**EXERCISE BRIEF**
Repeat every record below exactly, but leave out any pictures.

**Records from a collection**
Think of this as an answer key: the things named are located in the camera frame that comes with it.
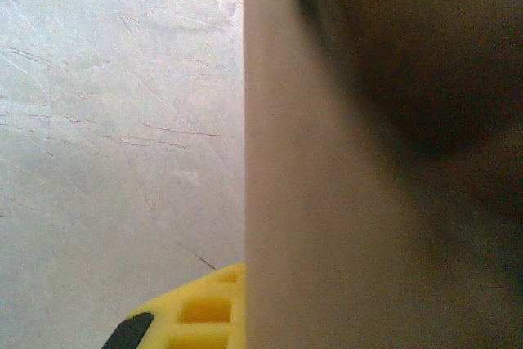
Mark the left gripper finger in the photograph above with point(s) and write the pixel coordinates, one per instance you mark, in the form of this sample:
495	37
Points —
204	312

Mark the brown cardboard box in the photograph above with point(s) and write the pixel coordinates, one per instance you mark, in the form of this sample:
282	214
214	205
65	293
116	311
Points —
327	202

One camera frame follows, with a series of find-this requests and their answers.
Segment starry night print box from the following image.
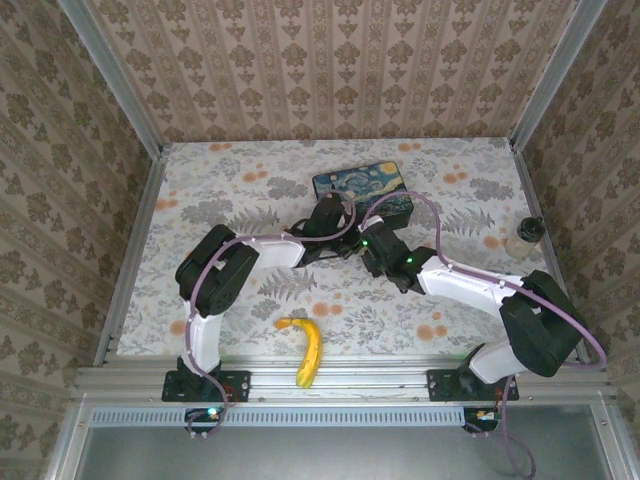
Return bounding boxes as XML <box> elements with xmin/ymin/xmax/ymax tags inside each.
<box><xmin>312</xmin><ymin>160</ymin><xmax>416</xmax><ymax>226</ymax></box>

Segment floral tablecloth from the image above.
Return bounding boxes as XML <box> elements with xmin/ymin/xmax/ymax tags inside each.
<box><xmin>117</xmin><ymin>137</ymin><xmax>556</xmax><ymax>359</ymax></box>

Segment yellow banana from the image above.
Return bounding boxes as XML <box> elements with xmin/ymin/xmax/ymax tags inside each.
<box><xmin>273</xmin><ymin>316</ymin><xmax>324</xmax><ymax>390</ymax></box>

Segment clear bottle with black lid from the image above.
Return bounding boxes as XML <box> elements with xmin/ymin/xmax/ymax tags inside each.
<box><xmin>504</xmin><ymin>215</ymin><xmax>545</xmax><ymax>259</ymax></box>

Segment grey metal panel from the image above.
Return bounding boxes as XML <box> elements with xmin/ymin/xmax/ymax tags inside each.
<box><xmin>69</xmin><ymin>424</ymin><xmax>616</xmax><ymax>480</ymax></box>

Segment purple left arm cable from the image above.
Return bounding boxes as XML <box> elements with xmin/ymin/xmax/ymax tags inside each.
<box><xmin>183</xmin><ymin>189</ymin><xmax>358</xmax><ymax>441</ymax></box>

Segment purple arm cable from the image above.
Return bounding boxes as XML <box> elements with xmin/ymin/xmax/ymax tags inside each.
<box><xmin>183</xmin><ymin>189</ymin><xmax>358</xmax><ymax>441</ymax></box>
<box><xmin>363</xmin><ymin>192</ymin><xmax>609</xmax><ymax>480</ymax></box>

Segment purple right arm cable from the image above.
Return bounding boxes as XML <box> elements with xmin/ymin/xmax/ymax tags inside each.
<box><xmin>363</xmin><ymin>192</ymin><xmax>609</xmax><ymax>480</ymax></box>

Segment aluminium frame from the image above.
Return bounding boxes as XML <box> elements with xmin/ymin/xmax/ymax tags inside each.
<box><xmin>44</xmin><ymin>0</ymin><xmax>640</xmax><ymax>480</ymax></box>

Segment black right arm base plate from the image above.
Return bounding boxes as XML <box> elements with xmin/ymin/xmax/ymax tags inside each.
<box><xmin>426</xmin><ymin>368</ymin><xmax>520</xmax><ymax>403</ymax></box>

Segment grey slotted cable duct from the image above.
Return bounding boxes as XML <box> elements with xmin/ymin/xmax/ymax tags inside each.
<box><xmin>89</xmin><ymin>405</ymin><xmax>466</xmax><ymax>427</ymax></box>

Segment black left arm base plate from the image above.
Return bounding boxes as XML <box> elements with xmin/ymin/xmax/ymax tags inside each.
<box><xmin>161</xmin><ymin>369</ymin><xmax>251</xmax><ymax>404</ymax></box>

**THE ANSWER**
Think of this as an answer key: the things named are located in the camera frame that comes with it.
Mark the left gripper finger in the photograph above with point(s) and write the pixel coordinates, one per instance you mark, in the form of this sample:
495	37
Points —
204	312

Mark the brown cardboard box in the photograph above with point(s) and write the pixel coordinates, one per instance you mark, in the form of this sample:
282	214
214	205
65	293
116	311
Points —
327	202

One camera frame follows, with a series of find-this requests and their answers.
Segment starry night print box from the following image.
Return bounding boxes as XML <box> elements with xmin/ymin/xmax/ymax tags inside each.
<box><xmin>312</xmin><ymin>160</ymin><xmax>416</xmax><ymax>226</ymax></box>

Segment floral tablecloth from the image above.
Return bounding boxes as XML <box> elements with xmin/ymin/xmax/ymax tags inside each.
<box><xmin>117</xmin><ymin>137</ymin><xmax>556</xmax><ymax>359</ymax></box>

Segment yellow banana from the image above.
Return bounding boxes as XML <box> elements with xmin/ymin/xmax/ymax tags inside each.
<box><xmin>273</xmin><ymin>316</ymin><xmax>324</xmax><ymax>390</ymax></box>

Segment clear bottle with black lid from the image above.
Return bounding boxes as XML <box> elements with xmin/ymin/xmax/ymax tags inside each.
<box><xmin>504</xmin><ymin>215</ymin><xmax>545</xmax><ymax>259</ymax></box>

Segment grey metal panel from the image above.
Return bounding boxes as XML <box> elements with xmin/ymin/xmax/ymax tags inside each.
<box><xmin>69</xmin><ymin>424</ymin><xmax>616</xmax><ymax>480</ymax></box>

Segment purple left arm cable from the image above.
Return bounding boxes as XML <box> elements with xmin/ymin/xmax/ymax tags inside each.
<box><xmin>183</xmin><ymin>189</ymin><xmax>358</xmax><ymax>441</ymax></box>

Segment purple arm cable from the image above.
Return bounding boxes as XML <box> elements with xmin/ymin/xmax/ymax tags inside each.
<box><xmin>183</xmin><ymin>189</ymin><xmax>358</xmax><ymax>441</ymax></box>
<box><xmin>363</xmin><ymin>192</ymin><xmax>609</xmax><ymax>480</ymax></box>

Segment purple right arm cable from the image above.
Return bounding boxes as XML <box> elements with xmin/ymin/xmax/ymax tags inside each.
<box><xmin>363</xmin><ymin>192</ymin><xmax>609</xmax><ymax>480</ymax></box>

Segment aluminium frame from the image above.
Return bounding boxes as XML <box> elements with xmin/ymin/xmax/ymax tags inside each.
<box><xmin>44</xmin><ymin>0</ymin><xmax>640</xmax><ymax>480</ymax></box>

Segment black right arm base plate from the image above.
Return bounding boxes as XML <box> elements with xmin/ymin/xmax/ymax tags inside each.
<box><xmin>426</xmin><ymin>368</ymin><xmax>520</xmax><ymax>403</ymax></box>

Segment grey slotted cable duct from the image above.
Return bounding boxes as XML <box> elements with xmin/ymin/xmax/ymax tags inside each.
<box><xmin>89</xmin><ymin>405</ymin><xmax>466</xmax><ymax>427</ymax></box>

Segment black left arm base plate from the image above.
Return bounding boxes as XML <box> elements with xmin/ymin/xmax/ymax tags inside each.
<box><xmin>161</xmin><ymin>369</ymin><xmax>251</xmax><ymax>404</ymax></box>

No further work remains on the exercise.